While Israel and Estonia have both emerged as leaders in cyber, their respective origins and paths were markedly unique. However, one common factor can be appreciated: when events or incidents strike the nation’s collective conscious and values, amazing and transformative things can happen. In both cases, effective response was not just about technology, resources, skills, training, venture support or strategy. It was about all of those in concert–and apparently it helps to have a complicated (political) past.
Takeaways for Canada
Where does that leave Canada? We are not exactly left in the wake since most would agree that Canada has a wealth of skills and policy measures in cybersecurity and innovation. Still, Israel and Estonia impart some valuable lessons for Canada and others. Creating a balanced national strategy that spans cyber response and readiness for government and sectors bound by legislation and policy, collaboration with allies on international cyber law, incubating and accelerating innovation through training, funding and commercialization all appear to be crucial.
Also, leveraging existing professionalized skills and military strength in cyber, as Israel and Estonia did, makes sense in the context of the defense and “war” models. Canada seems to have recognized this and appears to be moving in the same direction through programs such as the Military Veterans in Cyber Security by the Canadian Armed Forces and Veterans Affairs Canada. Providing military veterans an opportunity to put their skills, training and defense mindset into second careers in the cybersecurity industry, the program has successfully married government and private sector initiatives.

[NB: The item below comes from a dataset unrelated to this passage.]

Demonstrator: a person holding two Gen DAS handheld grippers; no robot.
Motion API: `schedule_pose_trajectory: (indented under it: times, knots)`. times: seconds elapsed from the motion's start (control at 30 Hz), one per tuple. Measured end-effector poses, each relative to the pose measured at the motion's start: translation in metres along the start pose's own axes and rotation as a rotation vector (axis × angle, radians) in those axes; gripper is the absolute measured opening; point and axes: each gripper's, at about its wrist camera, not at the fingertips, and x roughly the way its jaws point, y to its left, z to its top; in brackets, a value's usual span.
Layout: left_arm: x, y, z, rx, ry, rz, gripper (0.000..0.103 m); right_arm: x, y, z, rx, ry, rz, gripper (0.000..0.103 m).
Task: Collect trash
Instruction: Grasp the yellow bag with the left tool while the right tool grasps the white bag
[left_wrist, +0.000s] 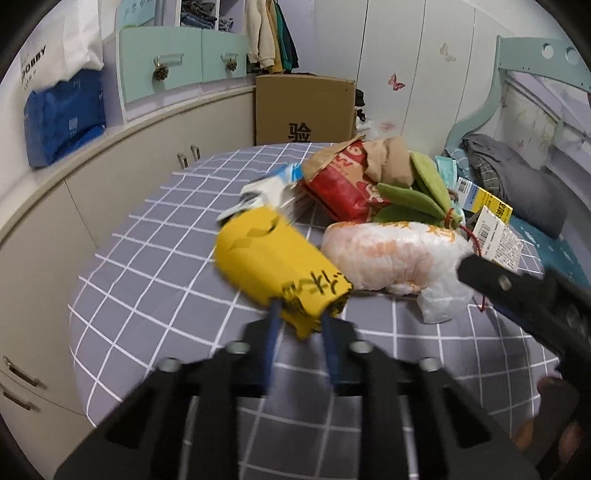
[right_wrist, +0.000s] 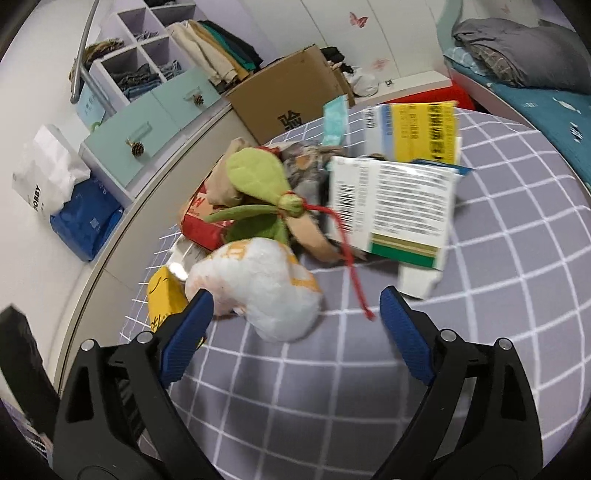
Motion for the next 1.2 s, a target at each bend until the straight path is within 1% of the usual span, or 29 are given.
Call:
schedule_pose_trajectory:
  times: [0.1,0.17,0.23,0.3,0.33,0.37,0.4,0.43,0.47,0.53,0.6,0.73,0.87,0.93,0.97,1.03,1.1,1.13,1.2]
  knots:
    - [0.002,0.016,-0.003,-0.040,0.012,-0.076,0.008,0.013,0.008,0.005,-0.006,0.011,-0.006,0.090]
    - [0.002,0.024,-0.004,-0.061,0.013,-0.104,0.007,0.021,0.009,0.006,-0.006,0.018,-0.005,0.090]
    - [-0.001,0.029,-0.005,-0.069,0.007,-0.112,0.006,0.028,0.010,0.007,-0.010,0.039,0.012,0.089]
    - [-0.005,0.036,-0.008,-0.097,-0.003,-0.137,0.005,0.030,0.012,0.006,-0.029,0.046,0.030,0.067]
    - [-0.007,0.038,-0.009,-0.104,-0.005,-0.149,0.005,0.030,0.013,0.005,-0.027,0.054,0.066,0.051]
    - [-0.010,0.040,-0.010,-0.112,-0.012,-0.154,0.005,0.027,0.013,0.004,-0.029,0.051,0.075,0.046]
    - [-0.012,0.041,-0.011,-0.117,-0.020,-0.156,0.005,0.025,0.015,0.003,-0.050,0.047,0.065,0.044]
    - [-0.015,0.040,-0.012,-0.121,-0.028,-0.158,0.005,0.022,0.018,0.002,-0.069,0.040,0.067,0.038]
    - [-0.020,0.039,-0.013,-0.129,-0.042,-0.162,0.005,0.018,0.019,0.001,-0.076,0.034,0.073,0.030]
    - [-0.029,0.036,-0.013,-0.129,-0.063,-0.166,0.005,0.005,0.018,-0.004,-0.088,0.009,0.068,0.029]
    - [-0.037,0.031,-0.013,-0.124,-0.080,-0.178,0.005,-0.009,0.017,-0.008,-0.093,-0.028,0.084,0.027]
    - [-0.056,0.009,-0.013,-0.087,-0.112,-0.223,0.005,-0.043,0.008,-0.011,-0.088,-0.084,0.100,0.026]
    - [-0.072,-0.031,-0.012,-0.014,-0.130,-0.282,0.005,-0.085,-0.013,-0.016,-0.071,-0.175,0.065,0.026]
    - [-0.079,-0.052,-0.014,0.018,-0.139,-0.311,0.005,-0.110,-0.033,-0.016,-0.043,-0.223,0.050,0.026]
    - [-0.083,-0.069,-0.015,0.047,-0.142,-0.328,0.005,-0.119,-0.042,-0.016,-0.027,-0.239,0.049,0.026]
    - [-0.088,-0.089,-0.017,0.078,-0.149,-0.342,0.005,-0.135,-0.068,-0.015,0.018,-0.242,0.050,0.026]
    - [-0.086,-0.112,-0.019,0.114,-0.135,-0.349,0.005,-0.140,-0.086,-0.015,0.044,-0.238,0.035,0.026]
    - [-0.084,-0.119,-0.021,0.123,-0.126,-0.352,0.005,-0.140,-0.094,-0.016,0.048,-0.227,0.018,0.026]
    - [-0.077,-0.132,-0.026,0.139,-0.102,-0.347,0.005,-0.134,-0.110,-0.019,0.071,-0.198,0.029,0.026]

There may also be merit in recognizing the cultures of vigilance fostered by Israel and Estonia–Israel’s emerging from a series of historical events and Estonia’s as a response to a specific nation-wide attack. Having yet to experience our own tipping point, one that would propel us toward offensive planning and capabilities, may be Canada’s Achilles heel in attaining robust readiness. For now, possibly the most effective measure of our capabilities, rather than relying on performance indices, may be assessing intercepted and resolved attacks (shut-down of command and control and wide-spread resolution of vulnerabilities), attribution and interdiction.
In coming years, much of the cyber landscape, its players and capabilities will change, as will the threats and their delivery. Responding to that constant ebb and flow will be essential for any nation–especially Canada–in order to establish and then maintain overall cybersecurity expertise and resilience. The ability to prevent and detect threats with precision, forecast technological impacts and trends, respond with agility and continuous improvement, and invest heavily in government and private sector strategies and programs cannot be underestimated.
Canada certainly has the grassroots
elements to establish a comprehensive, renewable and truly sustainable
long-term national strategy–one that becomes part of our habitus. But only time
will tell; it will be up to leadership to enlist the experts to activate these
core components. To that, Roni and I will certainly share a stage again in the
coming years, and next time, I hope to give him a run for his money as I reveal
how Canada transformed from a cybersecurity demagogue to a global
heavy-hitter. I may even leave time for a Gangnam Style dance-along.